Mais ces petites entorses artistiques n’enlèvent rien à la qualité du drame historique. En revanche, la cavalcade des guerres – qui sont consciencieusement répertoriées – est parfois trop importante.

J’aspire à plus de profondeur du fameux complexe de Napoléon, qui proviendrait du fait que l’empereur a été trompé par sa femme Joséphine (Vanessa Kirby).

Au-delà de l’obsession de Napoléon pour un héritier, sa vie intérieure est un mystère qui, bien qu’incarné par la performance subtile de Joaquin Phoenix, aurait pu bénéficier de plus d’espace.

Pendant la Révolution française à la fin du XVIIIe siècle, l’ambitieux enseigne Napoléon Bonaparte monte en grade. De général, il devient consul, puis empereur de France.
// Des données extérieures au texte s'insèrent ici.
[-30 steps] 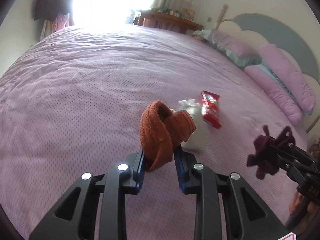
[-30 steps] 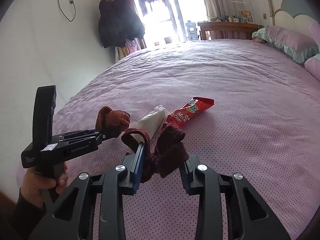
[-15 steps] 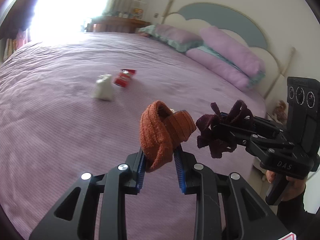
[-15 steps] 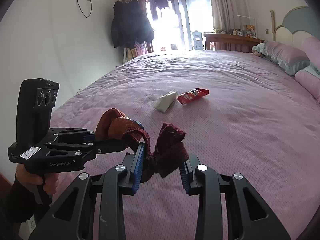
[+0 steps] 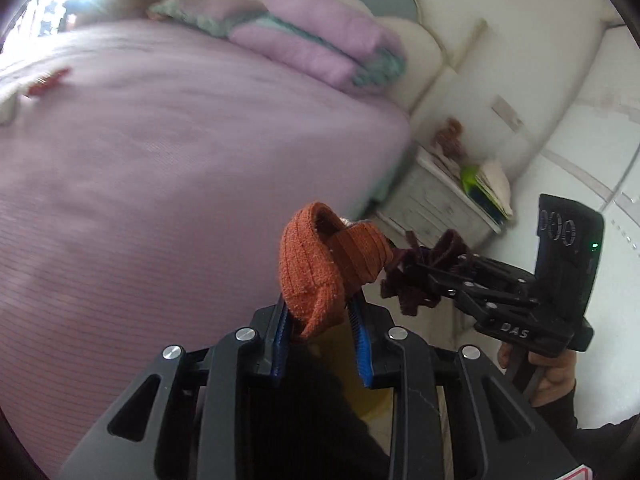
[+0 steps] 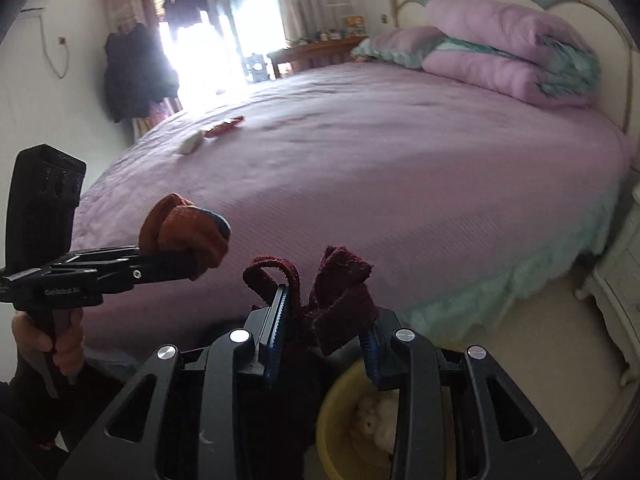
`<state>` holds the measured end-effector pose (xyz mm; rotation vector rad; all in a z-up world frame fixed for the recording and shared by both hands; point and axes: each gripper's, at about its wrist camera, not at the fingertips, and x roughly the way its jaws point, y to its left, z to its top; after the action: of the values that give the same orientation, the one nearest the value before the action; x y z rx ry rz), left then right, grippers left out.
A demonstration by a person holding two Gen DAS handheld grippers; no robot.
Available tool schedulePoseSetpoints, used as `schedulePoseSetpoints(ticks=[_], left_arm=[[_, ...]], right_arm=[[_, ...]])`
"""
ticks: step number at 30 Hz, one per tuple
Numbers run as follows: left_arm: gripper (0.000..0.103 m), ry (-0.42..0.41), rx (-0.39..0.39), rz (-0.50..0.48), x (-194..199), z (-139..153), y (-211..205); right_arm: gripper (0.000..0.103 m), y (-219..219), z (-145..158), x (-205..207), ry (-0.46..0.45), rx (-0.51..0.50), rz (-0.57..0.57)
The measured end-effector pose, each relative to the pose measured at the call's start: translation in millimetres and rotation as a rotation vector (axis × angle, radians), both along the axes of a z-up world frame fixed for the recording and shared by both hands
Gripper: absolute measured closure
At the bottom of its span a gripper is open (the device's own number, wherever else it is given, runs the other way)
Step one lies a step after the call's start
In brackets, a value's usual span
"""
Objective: Collect trash
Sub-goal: 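Carry the sock and cloth to the yellow bin and open both tools, then return both tools to the bed toward the white mask and candy wrapper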
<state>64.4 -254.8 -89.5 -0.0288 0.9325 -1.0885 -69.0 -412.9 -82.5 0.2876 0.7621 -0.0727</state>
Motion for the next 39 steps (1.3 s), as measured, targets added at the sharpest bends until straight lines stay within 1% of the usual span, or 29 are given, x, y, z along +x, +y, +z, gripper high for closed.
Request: schedulePoseSetpoints(ticks=[2,6,8,9,10,11,15,22,24,25,27,28,29,32,34,36,39], left_arm=[[0.075,0.025,0.032,-0.063,-15.0,-15.2,-25.3],[0.075,0.067,0.091,-0.151,-37.3,-40.4,-65.1],[0.075,0.071,0.115,-0.179,-46.9,-48.0,-79.6],[0.075,0.078,0.125,-0.19,-49.7,-52.0,-86.4],[0.075,0.084,0.14,-0.197,-52.4,-56.9,-94.0],[0.075,0.086,0.151,-0.207,-54.3,-60.9,-100.1],[0.075,0.083,0.191,-0.242,-61.8,-74.3,-119.4],[0.075,0.096,0.251,-0.263,-56.5,-95.2,-144.0],[0.074,0.104,0.261,-0.275,-57.9,-100.8,-150.6],[0.071,0.11,0.264,-0.283,-58.2,-103.3,-155.3],[0.047,0.106,0.27,-0.289,-59.2,-105.9,-161.0],[0.029,0.09,0.277,-0.284,-61.4,-105.7,-162.3],[0.024,0.069,0.278,-0.273,-64.4,-104.1,-164.9],[0.021,0.069,0.26,-0.305,-69.9,-99.9,-169.9],[0.021,0.048,0.256,-0.293,-70.1,-96.2,-168.3],[0.02,0.046,0.256,-0.287,-69.1,-92.7,-164.3],[0.02,0.043,0.238,-0.245,-60.6,-82.1,-149.6]], right_arm=[[0.071,-13.7,-19.4,-18.6,0.049,0.023,-0.051],[0.07,-36.3,-52.6,-43.8,0.12,0.05,-0.134],[0.062,-42.2,-69.3,-48.3,0.174,0.061,-0.146],[0.058,-44.0,-75.4,-50.6,0.197,0.047,-0.17],[0.04,-45.7,-80.8,-51.5,0.216,0.033,-0.193],[0.031,-46.9,-85.1,-52.6,0.225,0.029,-0.199],[0.033,-56.3,-92.2,-60.2,0.214,0.062,-0.218],[0.033,-71.8,-93.3,-88.6,0.165,0.135,-0.262],[0.03,-78.1,-90.7,-92.3,0.146,0.151,-0.281],[0.029,-80.8,-89.1,-95.9,0.133,0.161,-0.294],[0.025,-85.7,-85.5,-101.3,0.114,0.176,-0.318],[0.024,-86.3,-82.5,-105.0,0.103,0.177,-0.332],[0.023,-87.6,-79.9,-106.7,0.096,0.175,-0.337],[0.022,-89.4,-72.6,-110.9,0.076,0.161,-0.351],[0.021,-90.5,-68.0,-112.2,0.058,0.165,-0.352],[0.02,-90.1,-62.4,-111.0,0.036,0.167,-0.346],[0.02,-85.0,-54.4,-103.4,0.009,0.164,-0.314]])
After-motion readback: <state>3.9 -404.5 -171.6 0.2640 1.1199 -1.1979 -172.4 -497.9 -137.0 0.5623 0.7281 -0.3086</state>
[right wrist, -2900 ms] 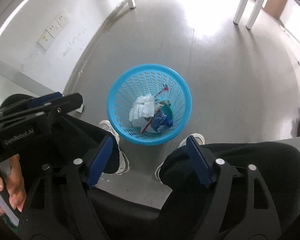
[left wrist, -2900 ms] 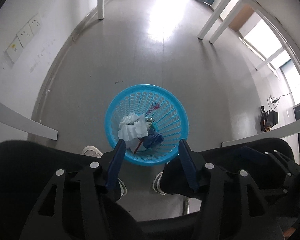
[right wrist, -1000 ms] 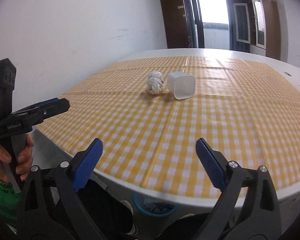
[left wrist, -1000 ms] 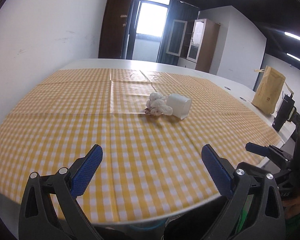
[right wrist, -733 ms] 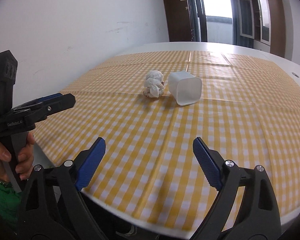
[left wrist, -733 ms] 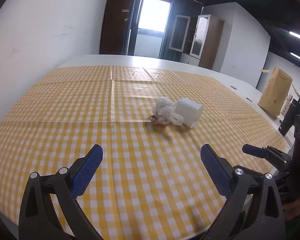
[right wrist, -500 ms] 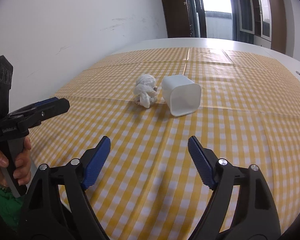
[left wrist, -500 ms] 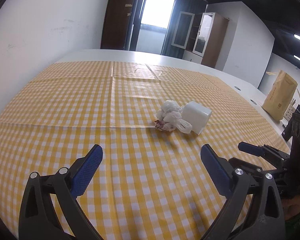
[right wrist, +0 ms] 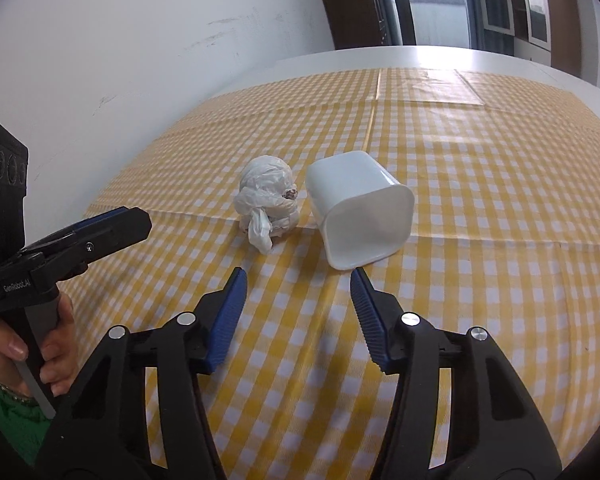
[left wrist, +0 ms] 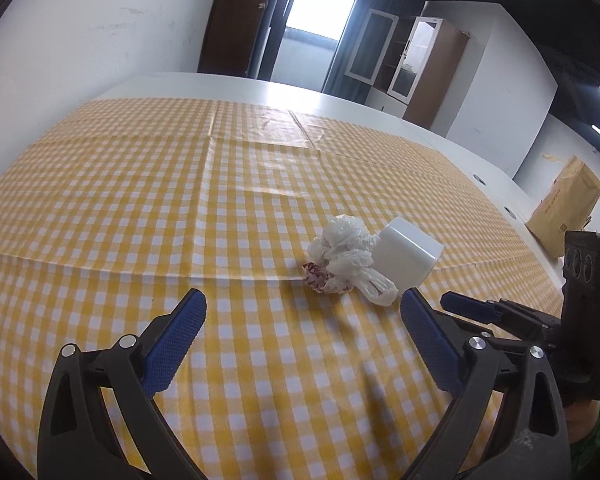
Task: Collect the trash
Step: 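Grasp the crumpled plastic bag with left tool while right tool grasps the white cup rim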
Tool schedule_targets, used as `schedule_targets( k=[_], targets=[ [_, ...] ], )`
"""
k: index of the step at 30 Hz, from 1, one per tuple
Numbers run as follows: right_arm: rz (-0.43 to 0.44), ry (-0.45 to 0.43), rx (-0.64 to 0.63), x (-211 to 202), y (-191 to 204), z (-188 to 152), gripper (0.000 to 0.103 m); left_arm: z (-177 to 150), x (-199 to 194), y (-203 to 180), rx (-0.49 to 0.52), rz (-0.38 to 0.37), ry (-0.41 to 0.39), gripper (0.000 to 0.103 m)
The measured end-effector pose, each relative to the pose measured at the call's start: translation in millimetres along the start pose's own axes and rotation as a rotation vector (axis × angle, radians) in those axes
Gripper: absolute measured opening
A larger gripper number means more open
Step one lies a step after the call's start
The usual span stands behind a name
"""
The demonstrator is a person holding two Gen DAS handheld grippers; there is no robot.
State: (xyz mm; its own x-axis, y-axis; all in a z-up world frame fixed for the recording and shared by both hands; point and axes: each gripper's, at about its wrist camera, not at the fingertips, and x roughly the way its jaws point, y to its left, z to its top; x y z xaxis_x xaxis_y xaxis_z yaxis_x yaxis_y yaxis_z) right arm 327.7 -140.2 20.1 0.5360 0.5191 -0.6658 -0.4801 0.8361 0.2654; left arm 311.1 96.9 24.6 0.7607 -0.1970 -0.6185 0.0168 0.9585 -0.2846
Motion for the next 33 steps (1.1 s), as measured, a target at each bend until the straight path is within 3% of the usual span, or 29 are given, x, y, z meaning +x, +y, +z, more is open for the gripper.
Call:
schedule_targets(
  k=[8, 13, 15, 27, 29, 31, 32, 33],
  targets=[
    [-0.004, 0.031, 0.02, 22, -9, 16, 0.036, 8, 22, 5, -0.029, -0.001, 0.031, 0.095],
    [0.051, 0.063, 0.089, 36, -11, 23, 0.021, 18, 31, 4, -0.025, 0.003, 0.034, 0.095],
    [0.046, 0.063, 0.082, 39, -13, 27, 0.008, 23, 34, 3, -0.024, 0.005, 0.035, 0.095],
    [0.029, 0.015, 0.037, 15, -24, 19, 0.002, 34, 69, -24, 0.051, 0.038, 0.087, 0.092],
    [0.028, 0.008, 0.044, 9, -28, 16, 0.002, 33, 78, -27, 0.046, 0.041, 0.11, 0.088],
    [0.021, 0.001, 0.056, 3, -33, 13, 0.002, 31, 85, -31, 0.061, 0.046, 0.126, 0.069],
    [0.018, -0.002, 0.064, -1, -36, 11, 0.002, 29, 89, -33, 0.074, 0.062, 0.13, 0.066],
    [0.02, -0.005, 0.072, -5, -38, 8, 0.002, 27, 92, -33, 0.081, 0.071, 0.131, 0.052]
  ],
)
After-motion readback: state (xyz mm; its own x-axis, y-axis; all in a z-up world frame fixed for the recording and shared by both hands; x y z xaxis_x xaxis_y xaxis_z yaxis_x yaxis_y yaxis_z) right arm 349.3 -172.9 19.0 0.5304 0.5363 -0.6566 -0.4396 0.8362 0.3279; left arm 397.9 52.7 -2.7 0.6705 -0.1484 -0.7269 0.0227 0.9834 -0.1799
Mais c’est surtout comme l’un des plus grands commandants de campagne du monde que Napoléon est connu.

Le film montre ses talents lors d’une reconstitution de la bataille d’Austerlitz en 1805. Napoléon a tendu un piège aux armées russe et autrichienne sur un lac gelé et le réalisateur Ridley Scott dépeint un horrible massacre où soldats et chevaux dégringolent à travers la glace grâce à la stratégie supérieure de Napoléon.

La scène est brillamment réalisée par le réalisateur vétéran Scott, âgé de 85 ans, qui est à l’aise dans le genre des « empires historiques et leur folie des grandeurs », après des films comme « Gladiator » (2000) et le sous-estimé « Le dernier duel » (2021).

Le « Napoléon » de Scott est comme prévu : massif et épique, mais il a une froideur et une distance par rapport à l’homme Napoléon qui le rendent un peu difficile à approcher.

Stanley Kubrick était obsédé par l’idée de faire son propre film sur Napoléon et il est difficile de ne pas se demander ce qu’il aurait pu faire de ce récit historique.